[Opening Data provided section]

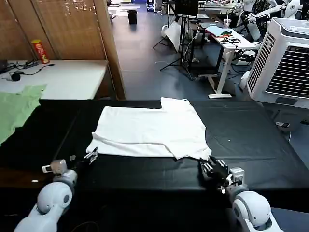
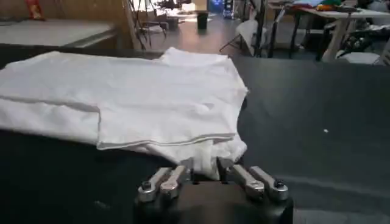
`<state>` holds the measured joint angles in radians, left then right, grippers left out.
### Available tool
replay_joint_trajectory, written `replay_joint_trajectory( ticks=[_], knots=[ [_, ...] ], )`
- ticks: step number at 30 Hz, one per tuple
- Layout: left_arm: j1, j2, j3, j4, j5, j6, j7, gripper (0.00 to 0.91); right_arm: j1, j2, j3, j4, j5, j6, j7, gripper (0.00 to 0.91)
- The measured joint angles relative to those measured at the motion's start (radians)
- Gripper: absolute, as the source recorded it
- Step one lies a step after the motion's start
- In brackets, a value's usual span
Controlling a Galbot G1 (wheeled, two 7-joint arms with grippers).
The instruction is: Fold and organize the clothes.
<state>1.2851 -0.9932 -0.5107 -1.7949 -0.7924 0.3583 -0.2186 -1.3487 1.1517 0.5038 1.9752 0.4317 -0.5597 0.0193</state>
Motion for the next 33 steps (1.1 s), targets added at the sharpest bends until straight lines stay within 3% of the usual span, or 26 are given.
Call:
replay_joint_trajectory(
  ticks=[10,21,22,23,33],
  knots=[
    [0.049,0.060,-0.005,-0.049,0.017,0.033,-0.019,0.000,-0.069,-0.061,0.058,0.096,0.127,-0.120,0.096,0.000],
    [0.238,0.164,-0.060,-0.216,0.027,0.052,-0.064,0.000,-0.257,-0.064,0.114,0.250,0.106,-0.146,0.083,0.000],
    [0.260,0.171,-0.068,-0.234,0.027,0.051,-0.065,0.878,-0.268,-0.065,0.120,0.260,0.103,-0.151,0.079,0.176],
    [0.287,0.177,-0.076,-0.250,0.027,0.051,-0.066,0.878,-0.278,-0.066,0.127,0.270,0.098,-0.153,0.072,0.878],
    [0.420,0.170,-0.133,-0.351,0.002,0.102,-0.139,0.878,-0.340,-0.084,0.177,0.378,0.141,-0.177,0.073,0.878]
  ],
)
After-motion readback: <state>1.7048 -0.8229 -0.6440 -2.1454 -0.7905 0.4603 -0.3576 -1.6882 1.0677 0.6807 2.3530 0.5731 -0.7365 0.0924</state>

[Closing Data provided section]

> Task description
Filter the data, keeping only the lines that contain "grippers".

> Task solution
`<state>` holds the measured joint angles in radians, left then right, grippers left out.
Controlling a Galbot G1 (wheeled, two 7-joint arms with grippers).

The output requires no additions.